接下来,需得尽快安排灾民回村,抢在八月种下越冬粮。谢煐先前已经统计过数量上呈奏章,碍于平王这个重量级人质,如今贷给灾民的粮食与粮种朝廷都已经安排妥当。
但在那之前,要给青州的所有事情做个了结。
私兵处的缴获早早便已送回大营,修堤的队伍也比谢煐这边早一日回到。谢煐与曹御史约定的回营时间是七月三十,曹御史身边的东宫卫也会将时间拖到那一日。
如此,能躲过天子耳目的时间还有三天。
谢煐先召来张峤问:“账理得如何?”
张峤眼下一片青黑,可见这段日子也是忙得晕头转向。
他给谢煐递上一份摺本:“多亏刘家那位账房能干,臣已将平王等人豢养私兵的相关账目全部分出,并且做好汇总。

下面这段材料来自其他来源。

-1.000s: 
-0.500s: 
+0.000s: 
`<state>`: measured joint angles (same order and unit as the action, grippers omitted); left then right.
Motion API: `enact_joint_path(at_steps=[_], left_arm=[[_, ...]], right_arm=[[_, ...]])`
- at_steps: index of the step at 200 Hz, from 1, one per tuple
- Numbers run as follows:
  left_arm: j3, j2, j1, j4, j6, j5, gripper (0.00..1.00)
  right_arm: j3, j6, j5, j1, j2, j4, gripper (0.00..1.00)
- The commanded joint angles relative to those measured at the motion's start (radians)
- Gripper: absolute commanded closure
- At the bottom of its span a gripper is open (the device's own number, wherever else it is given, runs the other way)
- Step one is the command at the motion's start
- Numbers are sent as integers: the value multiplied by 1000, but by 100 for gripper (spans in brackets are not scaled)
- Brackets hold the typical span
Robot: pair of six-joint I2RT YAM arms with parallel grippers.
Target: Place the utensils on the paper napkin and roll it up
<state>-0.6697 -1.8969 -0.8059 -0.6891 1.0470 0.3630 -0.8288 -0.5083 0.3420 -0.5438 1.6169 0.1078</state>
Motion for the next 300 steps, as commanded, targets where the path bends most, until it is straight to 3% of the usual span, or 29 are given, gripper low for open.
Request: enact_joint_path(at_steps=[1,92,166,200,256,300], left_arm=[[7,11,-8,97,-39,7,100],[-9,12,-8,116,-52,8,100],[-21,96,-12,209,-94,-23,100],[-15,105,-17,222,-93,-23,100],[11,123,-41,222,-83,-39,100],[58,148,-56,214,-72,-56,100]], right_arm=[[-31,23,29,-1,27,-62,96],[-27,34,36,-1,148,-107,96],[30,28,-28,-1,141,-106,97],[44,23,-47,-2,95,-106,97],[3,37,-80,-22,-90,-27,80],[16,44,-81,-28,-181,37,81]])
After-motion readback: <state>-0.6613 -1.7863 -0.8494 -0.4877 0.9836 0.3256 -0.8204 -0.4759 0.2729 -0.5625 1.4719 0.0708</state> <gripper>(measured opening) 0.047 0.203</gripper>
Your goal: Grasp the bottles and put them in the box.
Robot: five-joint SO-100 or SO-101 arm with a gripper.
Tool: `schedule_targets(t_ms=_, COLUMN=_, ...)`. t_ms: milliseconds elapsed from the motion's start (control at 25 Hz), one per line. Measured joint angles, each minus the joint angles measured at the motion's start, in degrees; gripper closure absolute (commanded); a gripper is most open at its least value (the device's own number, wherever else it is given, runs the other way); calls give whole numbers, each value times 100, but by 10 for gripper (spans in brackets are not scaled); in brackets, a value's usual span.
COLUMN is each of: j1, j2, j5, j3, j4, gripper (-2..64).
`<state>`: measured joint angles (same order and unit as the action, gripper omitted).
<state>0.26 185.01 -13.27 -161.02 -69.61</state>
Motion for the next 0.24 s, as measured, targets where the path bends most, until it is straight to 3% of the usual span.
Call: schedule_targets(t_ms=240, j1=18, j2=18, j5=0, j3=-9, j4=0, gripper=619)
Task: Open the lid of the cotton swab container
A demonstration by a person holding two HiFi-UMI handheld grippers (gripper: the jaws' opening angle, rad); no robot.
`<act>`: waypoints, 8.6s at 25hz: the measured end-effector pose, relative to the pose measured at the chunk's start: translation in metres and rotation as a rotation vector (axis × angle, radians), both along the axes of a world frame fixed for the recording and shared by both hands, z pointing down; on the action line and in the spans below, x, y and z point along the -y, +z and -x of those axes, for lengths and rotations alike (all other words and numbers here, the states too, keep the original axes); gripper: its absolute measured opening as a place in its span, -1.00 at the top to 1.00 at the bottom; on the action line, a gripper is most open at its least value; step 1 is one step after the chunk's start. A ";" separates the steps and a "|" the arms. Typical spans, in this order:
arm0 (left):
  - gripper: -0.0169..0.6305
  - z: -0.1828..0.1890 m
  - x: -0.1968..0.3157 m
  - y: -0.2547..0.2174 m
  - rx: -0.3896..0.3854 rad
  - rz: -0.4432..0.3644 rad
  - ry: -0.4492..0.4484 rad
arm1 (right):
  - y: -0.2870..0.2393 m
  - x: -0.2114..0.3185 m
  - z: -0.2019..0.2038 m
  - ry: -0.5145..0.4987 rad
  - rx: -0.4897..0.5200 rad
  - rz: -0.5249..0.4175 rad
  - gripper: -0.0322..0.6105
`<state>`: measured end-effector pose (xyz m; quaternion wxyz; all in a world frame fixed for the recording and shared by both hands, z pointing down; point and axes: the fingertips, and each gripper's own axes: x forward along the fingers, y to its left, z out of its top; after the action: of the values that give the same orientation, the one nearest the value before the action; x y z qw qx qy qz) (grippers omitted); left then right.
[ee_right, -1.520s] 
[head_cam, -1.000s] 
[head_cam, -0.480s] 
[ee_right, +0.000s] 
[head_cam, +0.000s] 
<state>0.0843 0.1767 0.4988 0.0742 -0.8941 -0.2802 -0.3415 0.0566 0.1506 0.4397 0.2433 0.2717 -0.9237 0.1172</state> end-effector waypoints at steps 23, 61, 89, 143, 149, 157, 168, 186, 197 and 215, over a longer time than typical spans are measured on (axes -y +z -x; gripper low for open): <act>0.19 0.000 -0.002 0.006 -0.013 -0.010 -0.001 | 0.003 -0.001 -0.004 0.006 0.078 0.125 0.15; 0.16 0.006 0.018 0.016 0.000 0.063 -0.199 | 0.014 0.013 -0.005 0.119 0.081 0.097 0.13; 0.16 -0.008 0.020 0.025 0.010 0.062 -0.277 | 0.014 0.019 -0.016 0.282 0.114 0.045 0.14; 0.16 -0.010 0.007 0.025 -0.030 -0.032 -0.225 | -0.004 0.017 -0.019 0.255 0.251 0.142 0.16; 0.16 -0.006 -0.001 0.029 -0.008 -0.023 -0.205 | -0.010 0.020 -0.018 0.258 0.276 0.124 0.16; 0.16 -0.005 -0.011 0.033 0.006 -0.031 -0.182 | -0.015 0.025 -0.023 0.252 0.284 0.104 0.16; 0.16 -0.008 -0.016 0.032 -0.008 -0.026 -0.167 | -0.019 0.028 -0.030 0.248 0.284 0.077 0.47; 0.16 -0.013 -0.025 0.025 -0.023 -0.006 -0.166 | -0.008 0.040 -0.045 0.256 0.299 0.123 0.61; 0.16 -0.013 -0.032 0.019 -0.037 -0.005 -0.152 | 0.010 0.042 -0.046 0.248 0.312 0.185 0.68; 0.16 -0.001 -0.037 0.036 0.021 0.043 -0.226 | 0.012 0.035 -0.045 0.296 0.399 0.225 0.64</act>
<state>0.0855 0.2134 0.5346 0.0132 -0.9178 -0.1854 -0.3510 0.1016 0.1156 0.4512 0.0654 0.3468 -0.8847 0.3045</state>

”
一旁白殊笑道:“先前我封侯之时,天子赏了不少补身好药,等回去分点给你,好好调养下。”
张峤哪里敢接,忙道:“那些好东西三郎当留着自用,我身子硬朗,多睡几天也就补回来了。”
白殊没多劝,只想着回去了直接往他院子里送就是。
送走张峤,白殊凑过去看一眼谢煐手上的汇总,不过这时代的记账方式他连看个数字都费劲得很。
他干脆直接问:“能救下五娘子她们吗?”
谢煐看他一眼,温声道:“放心。平王他们只有和我们做交易这一条路,别无选择。”
白殊想想,又道:“其实我们可以私下里把人放走,大煜那么大,找地方藏几个人还是行的。就不会便宜了平王。”